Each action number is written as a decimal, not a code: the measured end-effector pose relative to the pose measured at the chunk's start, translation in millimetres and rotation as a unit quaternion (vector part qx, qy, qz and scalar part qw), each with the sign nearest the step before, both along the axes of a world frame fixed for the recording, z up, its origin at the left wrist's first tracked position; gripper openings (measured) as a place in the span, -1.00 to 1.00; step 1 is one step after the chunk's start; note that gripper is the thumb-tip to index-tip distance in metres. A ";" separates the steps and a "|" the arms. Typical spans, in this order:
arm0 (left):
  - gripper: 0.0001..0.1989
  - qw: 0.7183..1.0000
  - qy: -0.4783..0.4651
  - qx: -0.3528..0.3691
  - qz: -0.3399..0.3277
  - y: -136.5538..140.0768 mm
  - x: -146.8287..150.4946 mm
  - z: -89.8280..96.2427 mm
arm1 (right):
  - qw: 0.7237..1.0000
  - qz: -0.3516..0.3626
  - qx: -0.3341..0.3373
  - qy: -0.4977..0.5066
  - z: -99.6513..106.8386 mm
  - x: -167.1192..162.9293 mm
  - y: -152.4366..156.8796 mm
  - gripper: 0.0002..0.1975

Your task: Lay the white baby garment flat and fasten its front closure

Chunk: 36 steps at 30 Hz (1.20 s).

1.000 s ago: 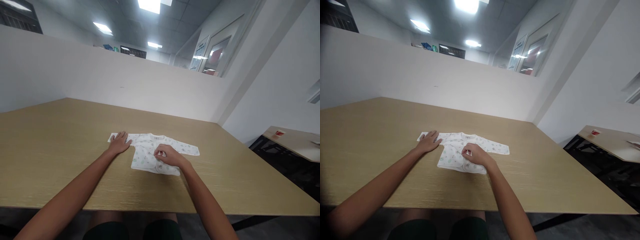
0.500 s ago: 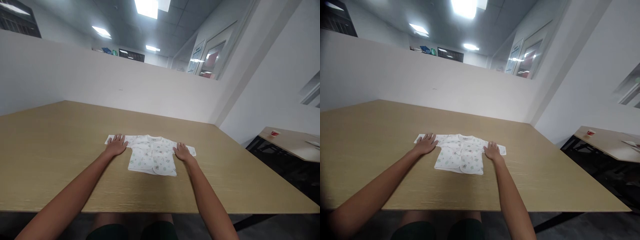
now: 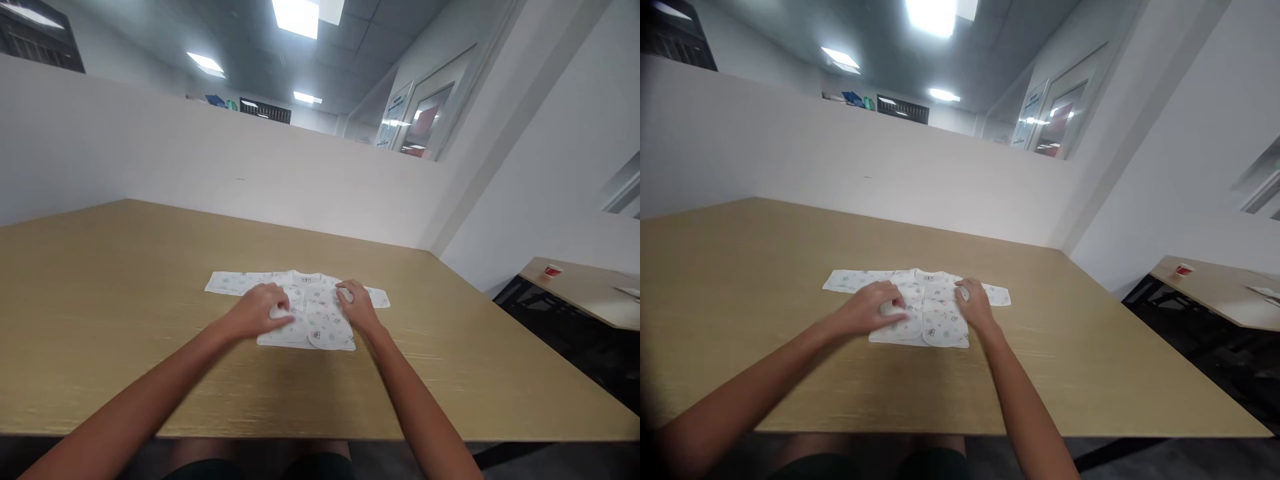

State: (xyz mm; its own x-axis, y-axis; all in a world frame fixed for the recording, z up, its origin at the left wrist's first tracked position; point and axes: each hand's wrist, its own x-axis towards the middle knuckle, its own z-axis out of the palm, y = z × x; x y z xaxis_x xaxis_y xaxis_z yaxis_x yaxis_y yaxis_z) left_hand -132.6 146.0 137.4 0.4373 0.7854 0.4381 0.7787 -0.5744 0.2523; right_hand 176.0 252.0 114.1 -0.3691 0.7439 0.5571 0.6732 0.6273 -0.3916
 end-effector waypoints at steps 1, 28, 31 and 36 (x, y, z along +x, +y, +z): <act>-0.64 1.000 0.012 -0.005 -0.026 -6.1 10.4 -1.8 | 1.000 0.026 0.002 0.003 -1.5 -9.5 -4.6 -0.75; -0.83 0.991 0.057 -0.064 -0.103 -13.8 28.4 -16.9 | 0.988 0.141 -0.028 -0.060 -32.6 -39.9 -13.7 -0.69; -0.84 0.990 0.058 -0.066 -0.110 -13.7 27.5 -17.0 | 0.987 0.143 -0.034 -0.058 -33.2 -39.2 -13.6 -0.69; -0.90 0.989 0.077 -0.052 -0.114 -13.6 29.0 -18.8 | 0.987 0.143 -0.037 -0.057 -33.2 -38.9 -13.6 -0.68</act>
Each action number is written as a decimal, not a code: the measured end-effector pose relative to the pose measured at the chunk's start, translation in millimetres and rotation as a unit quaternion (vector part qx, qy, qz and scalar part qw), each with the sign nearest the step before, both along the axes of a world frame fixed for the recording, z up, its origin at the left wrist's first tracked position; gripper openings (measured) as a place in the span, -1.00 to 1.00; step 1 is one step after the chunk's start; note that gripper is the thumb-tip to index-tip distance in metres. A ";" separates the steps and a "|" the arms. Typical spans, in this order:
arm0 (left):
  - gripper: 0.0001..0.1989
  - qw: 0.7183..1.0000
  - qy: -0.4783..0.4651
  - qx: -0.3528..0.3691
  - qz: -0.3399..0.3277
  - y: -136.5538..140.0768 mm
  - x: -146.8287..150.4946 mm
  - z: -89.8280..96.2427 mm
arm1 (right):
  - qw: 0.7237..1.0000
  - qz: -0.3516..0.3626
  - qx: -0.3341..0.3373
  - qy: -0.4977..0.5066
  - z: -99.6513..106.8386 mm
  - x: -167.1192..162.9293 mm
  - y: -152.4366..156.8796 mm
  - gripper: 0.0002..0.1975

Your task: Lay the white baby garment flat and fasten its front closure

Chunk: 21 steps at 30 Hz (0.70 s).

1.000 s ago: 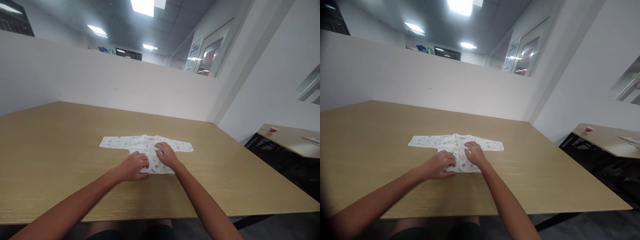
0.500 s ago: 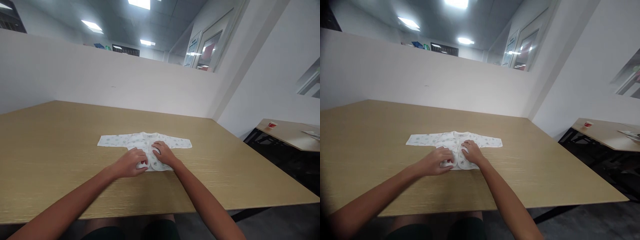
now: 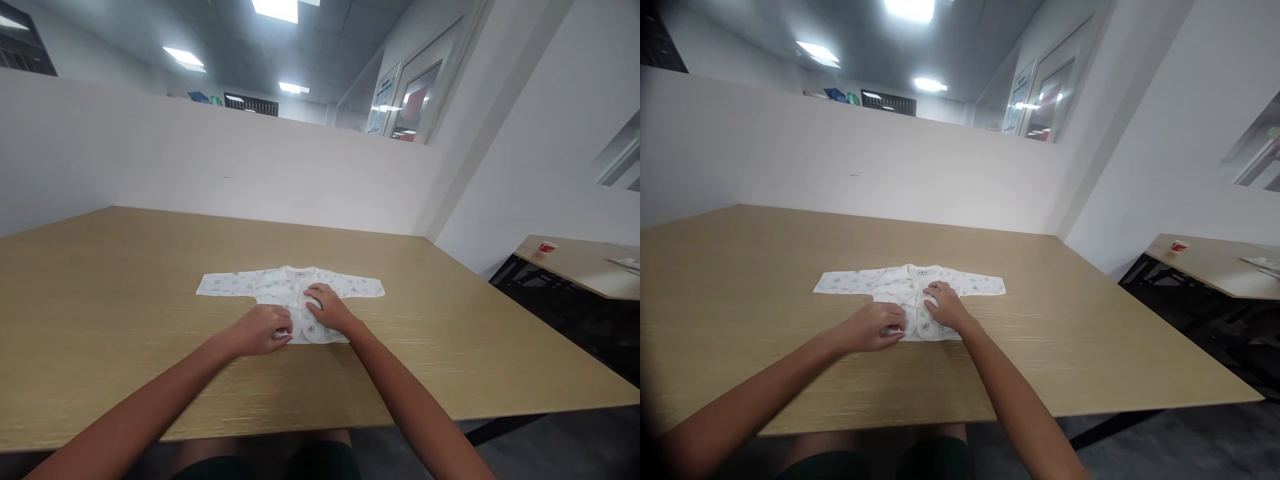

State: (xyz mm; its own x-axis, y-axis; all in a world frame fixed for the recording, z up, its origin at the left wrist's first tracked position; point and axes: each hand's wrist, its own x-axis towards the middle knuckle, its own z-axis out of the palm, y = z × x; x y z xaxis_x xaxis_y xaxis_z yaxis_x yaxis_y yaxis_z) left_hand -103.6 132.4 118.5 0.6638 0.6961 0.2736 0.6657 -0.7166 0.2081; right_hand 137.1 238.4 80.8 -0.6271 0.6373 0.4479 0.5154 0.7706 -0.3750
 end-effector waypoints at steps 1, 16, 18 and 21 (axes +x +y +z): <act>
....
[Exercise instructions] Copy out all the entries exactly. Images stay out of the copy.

[Solution for this task]
Each action number is written as a decimal, not a code: the measured end-effector pose relative to the pose measured at the chunk's start, translation in millimetres and rotation as a unit quaternion (vector part qx, qy, qz and scalar part qw), each with the sign nearest the step before, both along the axes of a world frame fixed for the recording, z up, its origin at the left wrist's first tracked position; gripper openings (measured) as a place in the span, -1.00 to 1.00; step 1 is one step after the chunk's start; note that gripper is the thumb-tip to index-tip distance in metres. A ";" separates the steps and a "|" the arms. Typical spans, in this order:
arm0 (left):
  - gripper: 0.0001..0.1989
  - qw: 0.7183..1.0000
  - qy: -0.4783..0.4651
  - qx: -0.3528..0.3691
  - qz: -0.3399..0.3277
  - y: -136.5538..140.0768 mm
  - x: -146.8287..150.4946 mm
  - z: -89.8280..96.2427 mm
arm1 (right):
  - qw: 0.7237..1.0000
  - qz: -0.3516..0.3626
  - qx: -0.3341..0.3373
  - qy: -0.4977..0.5066
  - z: -99.6513..106.8386 mm
  - x: -167.1192..162.9293 mm
  - y: -152.4366..156.8796 mm
  - gripper: 0.0002..0.1975

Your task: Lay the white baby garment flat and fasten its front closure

Chunk: 36 steps at 30 Hz (1.20 s).

1.000 s ago: 
0.500 s ago: 
now: 

State: (xyz mm; its own x-axis, y-axis; all in a world frame fixed for the recording, z up, its origin at the left wrist's first tracked position; point and axes: each hand's wrist, its own x-axis towards the middle knuckle, its own z-axis out of the palm, y = z × x; x y z xaxis_x xaxis_y xaxis_z yaxis_x yaxis_y yaxis_z) left_hand -132.6 146.0 137.4 0.4373 0.7854 0.4381 0.7787 -0.5744 0.2523; right_hand 176.0 252.0 114.1 -0.3691 0.7439 0.5571 0.6732 0.6273 -0.3916
 end-effector waypoints at steps 1, 28, 31 and 36 (x, y, z along +x, +y, +z): <act>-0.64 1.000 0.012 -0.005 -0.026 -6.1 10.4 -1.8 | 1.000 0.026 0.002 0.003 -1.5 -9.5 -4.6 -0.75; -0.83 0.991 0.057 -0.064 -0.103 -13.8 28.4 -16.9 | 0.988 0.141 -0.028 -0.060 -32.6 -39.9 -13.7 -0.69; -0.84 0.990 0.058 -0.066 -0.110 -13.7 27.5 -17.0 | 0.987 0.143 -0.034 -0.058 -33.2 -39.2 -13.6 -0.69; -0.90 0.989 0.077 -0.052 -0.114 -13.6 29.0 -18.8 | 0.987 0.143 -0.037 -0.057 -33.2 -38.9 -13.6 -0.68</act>
Each action number is written as a decimal, not a code: the measured end-effector pose relative to the pose measured at the chunk's start, translation in millimetres and rotation as a unit quaternion (vector part qx, qy, qz and scalar part qw), each with the sign nearest the step before, both along the axes of a world frame fixed for the recording, z up, its origin at the left wrist's first tracked position; gripper openings (measured) as a place in the span, -1.00 to 1.00; step 1 is one step after the chunk's start; note that gripper is the thumb-tip to index-tip distance in metres. A ";" separates the steps and a "|" the arms. Typical spans, in this order:
arm0 (left):
  - gripper: 0.0001..0.1989
  - qw: 0.7183..1.0000
  - qy: -0.4783..0.4651
  - qx: -0.3528..0.3691
  - qz: -0.3399..0.3277
  - y: -136.5538..140.0768 mm
  - x: -146.8287..150.4946 mm
  - z: -89.8280..96.2427 mm
arm1 (right):
  - qw: 0.7237..1.0000
  - qz: -0.3516..0.3626
  - qx: -0.3341..0.3373
  - qy: -0.4977..0.5066
  - z: -99.6513..106.8386 mm
  - x: -167.1192..162.9293 mm
  - y: -152.4366..156.8796 mm
  - gripper: 0.0002..0.1975

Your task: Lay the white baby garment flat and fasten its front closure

Chunk: 21 steps at 30 Hz (0.70 s).

1.000 s ago: 
0.500 s ago: 
now: 

State: (xyz mm; its own x-axis, y-axis; all in a world frame fixed for the recording, z up, its origin at the left wrist's first tracked position; point and axes: each hand's wrist, its own x-axis towards the middle knuckle, its own z-axis out of the palm, y = z × x; x y z xaxis_x xaxis_y xaxis_z yaxis_x yaxis_y yaxis_z) left_hand -103.6 132.4 118.5 0.6638 0.6961 0.2736 0.6657 -0.7166 0.2081; right_hand 137.1 238.4 80.8 -0.6271 0.6373 0.4479 0.5154 0.7706 -0.3750
 end-effector waypoints at steps 1, 16, 18 and 21 (axes +x +y +z): <act>

Now the exercise is complete.